**Work request**
Once the pictures are set aside, transcribe each line of the data exactly.
Start of Recorded data
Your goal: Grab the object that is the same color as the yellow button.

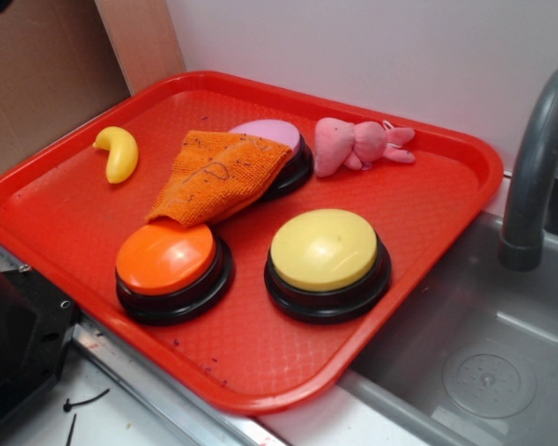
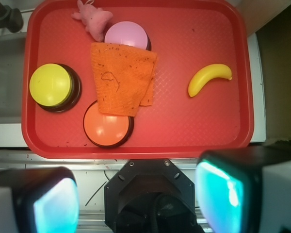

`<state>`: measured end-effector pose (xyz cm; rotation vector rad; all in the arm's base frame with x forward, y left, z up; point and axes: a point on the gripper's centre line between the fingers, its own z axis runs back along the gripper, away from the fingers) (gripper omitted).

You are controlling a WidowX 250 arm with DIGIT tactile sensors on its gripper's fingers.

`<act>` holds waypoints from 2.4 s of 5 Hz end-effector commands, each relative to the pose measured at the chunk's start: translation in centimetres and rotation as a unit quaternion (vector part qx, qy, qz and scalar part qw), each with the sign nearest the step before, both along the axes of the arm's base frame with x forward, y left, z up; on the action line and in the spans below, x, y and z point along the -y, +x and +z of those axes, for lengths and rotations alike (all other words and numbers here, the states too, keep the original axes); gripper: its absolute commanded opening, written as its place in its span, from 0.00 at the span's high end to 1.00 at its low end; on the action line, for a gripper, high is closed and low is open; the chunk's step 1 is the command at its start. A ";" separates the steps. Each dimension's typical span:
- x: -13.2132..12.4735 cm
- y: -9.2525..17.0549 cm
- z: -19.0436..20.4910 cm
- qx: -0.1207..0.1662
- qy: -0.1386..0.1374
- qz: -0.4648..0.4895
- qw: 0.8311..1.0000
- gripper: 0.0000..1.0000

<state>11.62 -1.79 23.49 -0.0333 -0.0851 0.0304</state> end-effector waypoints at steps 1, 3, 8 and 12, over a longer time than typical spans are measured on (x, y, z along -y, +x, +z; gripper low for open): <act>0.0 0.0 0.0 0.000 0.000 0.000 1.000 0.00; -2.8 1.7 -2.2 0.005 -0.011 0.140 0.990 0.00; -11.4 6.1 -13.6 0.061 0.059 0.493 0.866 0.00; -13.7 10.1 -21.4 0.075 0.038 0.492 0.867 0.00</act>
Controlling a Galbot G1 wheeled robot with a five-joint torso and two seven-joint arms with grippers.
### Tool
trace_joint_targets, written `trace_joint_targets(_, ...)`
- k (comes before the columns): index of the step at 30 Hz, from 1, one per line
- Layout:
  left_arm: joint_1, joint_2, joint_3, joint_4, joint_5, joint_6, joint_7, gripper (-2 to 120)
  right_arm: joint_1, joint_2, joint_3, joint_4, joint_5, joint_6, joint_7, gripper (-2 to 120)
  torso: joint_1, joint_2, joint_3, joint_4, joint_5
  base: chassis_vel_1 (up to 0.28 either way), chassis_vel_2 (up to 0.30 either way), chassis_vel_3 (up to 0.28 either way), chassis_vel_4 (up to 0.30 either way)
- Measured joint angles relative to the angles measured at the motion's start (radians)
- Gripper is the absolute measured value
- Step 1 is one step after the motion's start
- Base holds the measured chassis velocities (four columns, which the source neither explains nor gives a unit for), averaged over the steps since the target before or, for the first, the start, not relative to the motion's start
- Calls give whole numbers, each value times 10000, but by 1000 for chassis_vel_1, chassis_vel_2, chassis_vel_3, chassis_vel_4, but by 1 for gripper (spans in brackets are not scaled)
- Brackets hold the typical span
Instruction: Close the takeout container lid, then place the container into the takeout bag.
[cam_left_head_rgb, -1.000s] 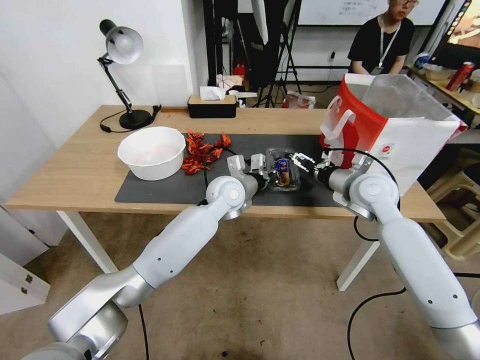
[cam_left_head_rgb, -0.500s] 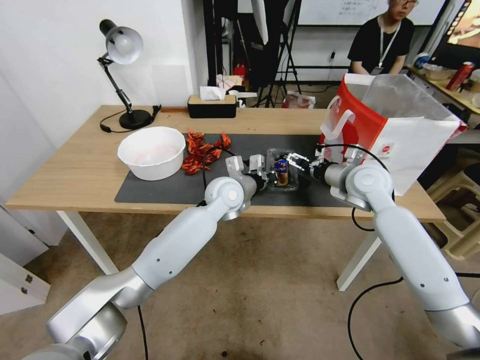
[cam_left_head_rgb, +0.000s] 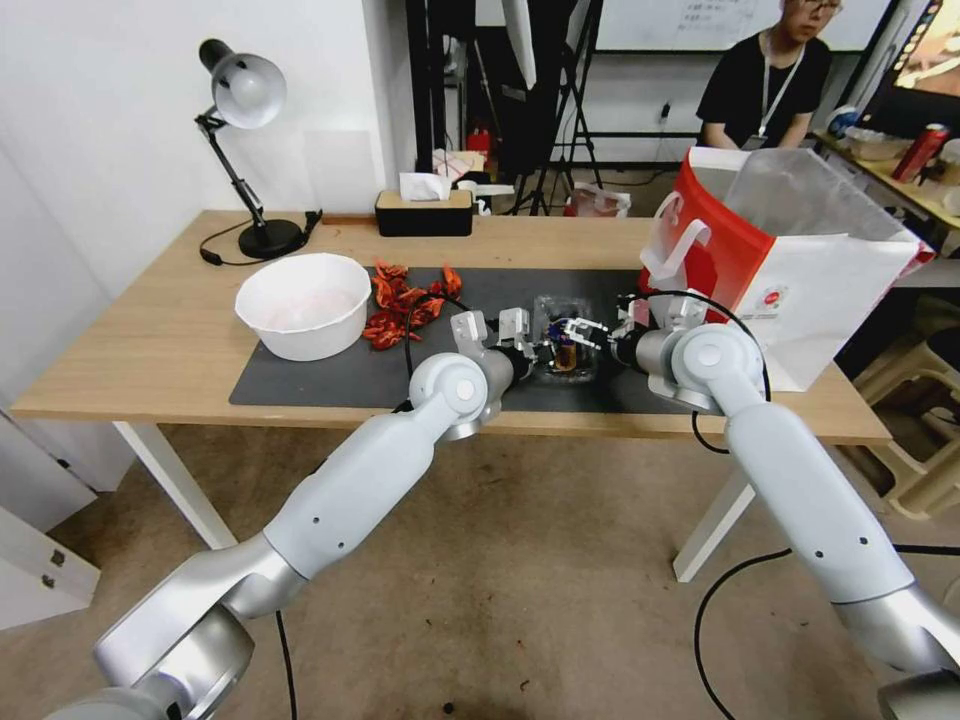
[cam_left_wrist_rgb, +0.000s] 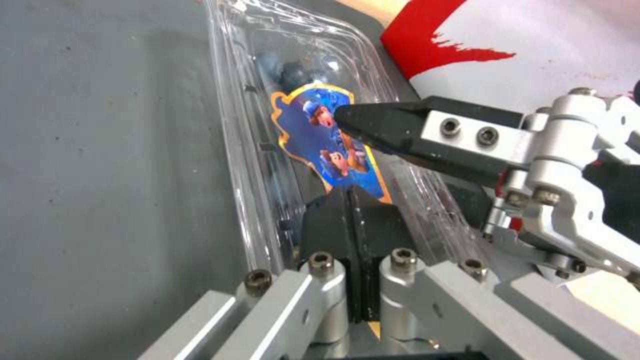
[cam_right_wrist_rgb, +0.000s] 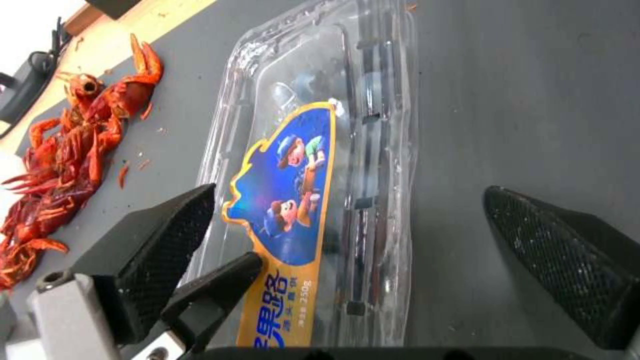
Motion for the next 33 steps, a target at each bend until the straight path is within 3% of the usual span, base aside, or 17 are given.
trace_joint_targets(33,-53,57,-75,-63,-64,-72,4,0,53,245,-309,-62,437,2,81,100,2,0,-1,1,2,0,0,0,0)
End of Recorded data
**Exercise output**
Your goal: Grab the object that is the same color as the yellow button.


`<state>`: measured end-effector pose (xyz cm; rotation vector rad; all in the arm's base frame with x forward, y left, z up; point and axes: a point on the gripper's centre line between the fingers, its own z axis runs back along the gripper, away from the fingers) (gripper omitted).

You are controlling a WidowX 250 arm with DIGIT tactile sensors on its gripper's fingers.

`<act>` holds waypoints from 2.4 s of 5 Hz end-effector commands, each relative to the pose measured at the chunk's start: translation in centimetres and rotation as a unit quaternion (vector part qx, qy, qz and scalar part qw), each with the sign nearest the step before, both along the axes of the arm's base frame with x forward, y left, z up; on the action line and in the spans below, x, y and z point along the -y, +x and +z of those axes, for lengths and rotations alike (all other words and numbers here, the states too, keep the original axes); gripper: its absolute commanded opening, written as its place in its span, from 0.00 at the span's high end to 1.00 at its low end; on the action line, for a gripper, high is closed and low is open; the chunk's step 1 is the command at its start. A ";" separates the steps. Each dimension's typical span:
- x: -13.2132..12.4735 cm
- y: -9.2525..17.0549 cm
- z: -19.0436..20.4910 cm
- qx: -0.1207..0.1662
- qy: -0.1386..0.1374
- qz: -0.4648..0.4895
- qw: 0.8311..1.0000
- gripper: 0.0000..1.0000

<state>11.62 -1.79 23.49 -0.0333 -0.0851 0.0304</state> end-effector waypoints at steps 1, 3, 8 and 12, over a longer time than typical spans are measured on (x, y, z along -y, +x, +z; gripper low for open): <act>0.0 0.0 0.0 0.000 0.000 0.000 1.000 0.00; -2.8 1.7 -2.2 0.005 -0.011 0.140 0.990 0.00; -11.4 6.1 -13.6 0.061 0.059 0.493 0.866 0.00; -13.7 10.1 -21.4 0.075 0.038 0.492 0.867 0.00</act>
Controlling a Galbot G1 wheeled robot with a five-joint torso and two seven-joint arms with grippers.
### Tool
trace_joint_targets, written `trace_joint_targets(_, ...)`
- k (comes before the columns): index of the step at 30 Hz, from 1, one per line
- Layout:
  left_arm: joint_1, joint_2, joint_3, joint_4, joint_5, joint_6, joint_7, gripper (-2 to 120)
  right_arm: joint_1, joint_2, joint_3, joint_4, joint_5, joint_6, joint_7, gripper (-2 to 120)
  torso: joint_1, joint_2, joint_3, joint_4, joint_5
  base: chassis_vel_1 (up to 0.28 either way), chassis_vel_2 (up to 0.30 either way), chassis_vel_3 (up to 0.28 either way), chassis_vel_4 (up to 0.30 either way)
- Measured joint angles relative to the angles measured at the motion's start (radians)
- Gripper is the absolute measured value
- Step 1 is one step after the motion's start
- Base holds the measured chassis velocities (four columns, which the source neither explains nor gives a unit for), averaged over the steps since the target before or, for the first, the start, not relative to the motion's start
- Calls give whole numbers, each value times 10000, but by 1000 for chassis_vel_1, chassis_vel_2, chassis_vel_3, chassis_vel_4, but by 1 for gripper (spans in brackets are not scaled)
- Brackets hold the typical span
Instruction: Close the takeout container lid, then place the container into the takeout bag.
[cam_left_head_rgb, -1.000s] 
[cam_left_head_rgb, -0.500s] 
[cam_left_head_rgb, +0.000s] 
[cam_left_wrist_rgb, +0.000s] 
[cam_right_wrist_rgb, +0.000s] 
Motion for the next 33 steps, a target at each bend until the straight path is within 3% of the usual span, base aside, or 17 are given.
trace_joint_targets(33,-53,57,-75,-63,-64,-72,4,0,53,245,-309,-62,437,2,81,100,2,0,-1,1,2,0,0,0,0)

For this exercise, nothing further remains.